=== WHAT TO WORK ON ===
Copy out each line of the data holding "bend".

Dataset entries
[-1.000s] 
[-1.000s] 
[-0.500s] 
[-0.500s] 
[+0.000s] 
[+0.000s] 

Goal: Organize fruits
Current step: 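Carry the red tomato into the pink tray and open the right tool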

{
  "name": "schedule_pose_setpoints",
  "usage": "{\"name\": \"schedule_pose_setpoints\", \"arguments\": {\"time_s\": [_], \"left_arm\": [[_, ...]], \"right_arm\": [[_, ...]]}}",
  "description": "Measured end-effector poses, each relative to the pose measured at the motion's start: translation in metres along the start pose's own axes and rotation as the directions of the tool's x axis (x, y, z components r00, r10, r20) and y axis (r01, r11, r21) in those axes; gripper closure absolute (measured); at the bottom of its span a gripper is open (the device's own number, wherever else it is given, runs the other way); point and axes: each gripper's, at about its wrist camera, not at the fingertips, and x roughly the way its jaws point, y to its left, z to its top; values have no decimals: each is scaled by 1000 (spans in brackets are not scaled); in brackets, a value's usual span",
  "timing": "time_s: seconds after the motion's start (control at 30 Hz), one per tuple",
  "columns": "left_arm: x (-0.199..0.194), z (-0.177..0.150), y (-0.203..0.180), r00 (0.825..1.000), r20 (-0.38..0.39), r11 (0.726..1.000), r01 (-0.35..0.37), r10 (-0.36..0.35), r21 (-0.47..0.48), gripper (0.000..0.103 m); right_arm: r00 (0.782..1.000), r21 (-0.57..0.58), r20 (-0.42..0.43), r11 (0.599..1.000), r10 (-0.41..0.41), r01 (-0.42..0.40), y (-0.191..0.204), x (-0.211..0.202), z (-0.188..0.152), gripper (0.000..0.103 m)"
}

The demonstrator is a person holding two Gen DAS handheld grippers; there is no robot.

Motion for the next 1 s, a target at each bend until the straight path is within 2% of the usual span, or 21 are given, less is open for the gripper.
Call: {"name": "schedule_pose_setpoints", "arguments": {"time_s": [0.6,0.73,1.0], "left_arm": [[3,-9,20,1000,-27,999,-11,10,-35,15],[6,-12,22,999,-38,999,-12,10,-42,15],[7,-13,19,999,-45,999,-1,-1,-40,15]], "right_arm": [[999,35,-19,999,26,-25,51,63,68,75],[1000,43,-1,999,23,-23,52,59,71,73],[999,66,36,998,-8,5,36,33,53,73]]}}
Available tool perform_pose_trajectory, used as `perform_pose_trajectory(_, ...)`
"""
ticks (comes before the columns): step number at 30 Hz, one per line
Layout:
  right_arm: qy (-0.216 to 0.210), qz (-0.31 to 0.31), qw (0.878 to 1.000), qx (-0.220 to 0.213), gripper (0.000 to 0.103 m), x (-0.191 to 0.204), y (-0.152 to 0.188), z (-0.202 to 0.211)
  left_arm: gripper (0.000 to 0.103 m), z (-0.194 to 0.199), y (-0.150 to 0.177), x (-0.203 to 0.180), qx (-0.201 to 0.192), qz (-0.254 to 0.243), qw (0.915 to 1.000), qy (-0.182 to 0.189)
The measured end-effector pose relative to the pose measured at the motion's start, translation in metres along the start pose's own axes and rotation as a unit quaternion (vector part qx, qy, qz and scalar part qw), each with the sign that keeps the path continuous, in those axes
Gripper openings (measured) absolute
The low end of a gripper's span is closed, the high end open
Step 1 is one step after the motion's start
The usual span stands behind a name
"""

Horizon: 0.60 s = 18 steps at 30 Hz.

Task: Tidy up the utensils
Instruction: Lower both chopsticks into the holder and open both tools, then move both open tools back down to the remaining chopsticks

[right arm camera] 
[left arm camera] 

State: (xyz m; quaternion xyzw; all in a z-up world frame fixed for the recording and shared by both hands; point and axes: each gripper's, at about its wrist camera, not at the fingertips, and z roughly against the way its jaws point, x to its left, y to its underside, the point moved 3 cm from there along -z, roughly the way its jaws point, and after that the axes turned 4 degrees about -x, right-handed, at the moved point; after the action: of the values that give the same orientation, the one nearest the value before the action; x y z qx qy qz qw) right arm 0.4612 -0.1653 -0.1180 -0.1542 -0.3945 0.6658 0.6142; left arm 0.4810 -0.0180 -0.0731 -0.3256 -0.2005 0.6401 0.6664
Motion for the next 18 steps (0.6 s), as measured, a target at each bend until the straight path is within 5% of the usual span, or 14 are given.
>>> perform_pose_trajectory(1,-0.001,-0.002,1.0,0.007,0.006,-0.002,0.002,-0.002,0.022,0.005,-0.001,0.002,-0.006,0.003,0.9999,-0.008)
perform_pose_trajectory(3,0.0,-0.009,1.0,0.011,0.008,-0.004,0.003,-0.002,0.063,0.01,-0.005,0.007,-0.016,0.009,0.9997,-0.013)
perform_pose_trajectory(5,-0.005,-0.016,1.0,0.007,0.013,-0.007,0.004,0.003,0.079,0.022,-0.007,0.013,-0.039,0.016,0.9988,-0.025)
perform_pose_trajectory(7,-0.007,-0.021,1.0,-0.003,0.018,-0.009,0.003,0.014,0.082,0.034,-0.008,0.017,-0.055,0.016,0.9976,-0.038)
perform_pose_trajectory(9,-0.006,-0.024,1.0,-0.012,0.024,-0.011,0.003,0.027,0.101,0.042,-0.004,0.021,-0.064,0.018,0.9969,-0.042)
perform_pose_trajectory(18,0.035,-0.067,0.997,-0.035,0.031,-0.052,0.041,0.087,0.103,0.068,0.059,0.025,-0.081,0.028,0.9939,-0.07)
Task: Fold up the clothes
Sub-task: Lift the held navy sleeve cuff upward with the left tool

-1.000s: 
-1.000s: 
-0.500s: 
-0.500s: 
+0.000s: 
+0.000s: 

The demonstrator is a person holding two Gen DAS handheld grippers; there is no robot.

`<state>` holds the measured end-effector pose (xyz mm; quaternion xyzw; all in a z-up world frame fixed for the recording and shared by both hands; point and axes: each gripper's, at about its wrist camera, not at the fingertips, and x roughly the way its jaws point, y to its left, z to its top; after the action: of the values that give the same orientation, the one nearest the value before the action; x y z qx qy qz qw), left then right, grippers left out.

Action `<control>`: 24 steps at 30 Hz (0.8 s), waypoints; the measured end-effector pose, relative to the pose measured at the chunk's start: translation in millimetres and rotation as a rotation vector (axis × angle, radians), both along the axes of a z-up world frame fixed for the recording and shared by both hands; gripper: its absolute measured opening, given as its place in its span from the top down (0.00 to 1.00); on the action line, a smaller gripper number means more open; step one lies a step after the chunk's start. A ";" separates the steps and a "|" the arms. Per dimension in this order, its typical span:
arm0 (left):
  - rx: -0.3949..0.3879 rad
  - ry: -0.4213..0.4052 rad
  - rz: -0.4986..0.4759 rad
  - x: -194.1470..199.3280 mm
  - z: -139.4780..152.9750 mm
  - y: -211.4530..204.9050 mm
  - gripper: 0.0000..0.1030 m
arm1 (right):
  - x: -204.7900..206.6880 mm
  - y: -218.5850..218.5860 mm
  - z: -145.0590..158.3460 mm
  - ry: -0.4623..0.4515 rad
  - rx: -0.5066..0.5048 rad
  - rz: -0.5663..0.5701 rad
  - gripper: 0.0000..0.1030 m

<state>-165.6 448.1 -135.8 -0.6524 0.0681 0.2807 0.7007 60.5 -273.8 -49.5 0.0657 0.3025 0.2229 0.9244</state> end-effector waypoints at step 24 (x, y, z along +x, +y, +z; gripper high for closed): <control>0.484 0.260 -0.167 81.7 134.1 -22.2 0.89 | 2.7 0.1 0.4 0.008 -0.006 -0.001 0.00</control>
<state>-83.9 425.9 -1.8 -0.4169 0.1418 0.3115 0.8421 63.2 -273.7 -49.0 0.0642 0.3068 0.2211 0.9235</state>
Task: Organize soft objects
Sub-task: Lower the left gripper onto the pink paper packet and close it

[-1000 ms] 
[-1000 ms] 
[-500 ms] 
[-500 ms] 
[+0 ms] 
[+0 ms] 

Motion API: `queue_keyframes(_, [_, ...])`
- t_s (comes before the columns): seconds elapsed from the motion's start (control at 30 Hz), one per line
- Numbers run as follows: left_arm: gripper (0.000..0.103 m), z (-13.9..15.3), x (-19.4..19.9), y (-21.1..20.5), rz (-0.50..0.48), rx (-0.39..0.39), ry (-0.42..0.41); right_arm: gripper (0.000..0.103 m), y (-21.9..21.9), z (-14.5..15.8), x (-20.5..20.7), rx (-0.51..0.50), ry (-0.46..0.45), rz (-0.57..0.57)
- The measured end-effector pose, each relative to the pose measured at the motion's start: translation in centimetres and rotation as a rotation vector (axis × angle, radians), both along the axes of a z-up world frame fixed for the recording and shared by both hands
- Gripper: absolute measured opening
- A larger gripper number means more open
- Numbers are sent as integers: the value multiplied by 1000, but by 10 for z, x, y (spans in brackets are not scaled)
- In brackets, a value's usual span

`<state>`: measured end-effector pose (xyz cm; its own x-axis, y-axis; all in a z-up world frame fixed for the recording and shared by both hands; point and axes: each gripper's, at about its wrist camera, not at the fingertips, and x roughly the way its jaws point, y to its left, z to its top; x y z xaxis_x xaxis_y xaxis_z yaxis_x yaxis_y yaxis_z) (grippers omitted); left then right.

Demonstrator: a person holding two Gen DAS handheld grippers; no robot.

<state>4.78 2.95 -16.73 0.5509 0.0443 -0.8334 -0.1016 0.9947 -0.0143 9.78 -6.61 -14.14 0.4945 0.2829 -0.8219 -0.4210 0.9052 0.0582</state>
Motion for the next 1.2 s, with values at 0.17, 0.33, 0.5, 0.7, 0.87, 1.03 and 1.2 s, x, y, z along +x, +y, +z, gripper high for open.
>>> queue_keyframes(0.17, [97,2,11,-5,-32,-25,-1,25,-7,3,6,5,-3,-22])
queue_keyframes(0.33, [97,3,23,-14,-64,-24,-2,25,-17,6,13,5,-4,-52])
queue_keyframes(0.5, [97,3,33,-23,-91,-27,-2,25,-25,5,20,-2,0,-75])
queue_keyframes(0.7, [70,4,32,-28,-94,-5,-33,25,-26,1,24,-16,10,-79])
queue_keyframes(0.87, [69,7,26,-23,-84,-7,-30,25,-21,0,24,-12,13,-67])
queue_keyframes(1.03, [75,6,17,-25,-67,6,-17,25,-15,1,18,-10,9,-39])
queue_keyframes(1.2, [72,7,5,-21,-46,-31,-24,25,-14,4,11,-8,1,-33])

=== YOUR SOLUTION ===
Motion for the next 1 s, a target at each bend until the straight path is within 2% of the usual span, or 21 are given, less is open for the gripper.
Motion for the next 18 steps (0.6 s), as measured, a target at each bend until the straight path is within 5% of the usual span, or 14 are given.

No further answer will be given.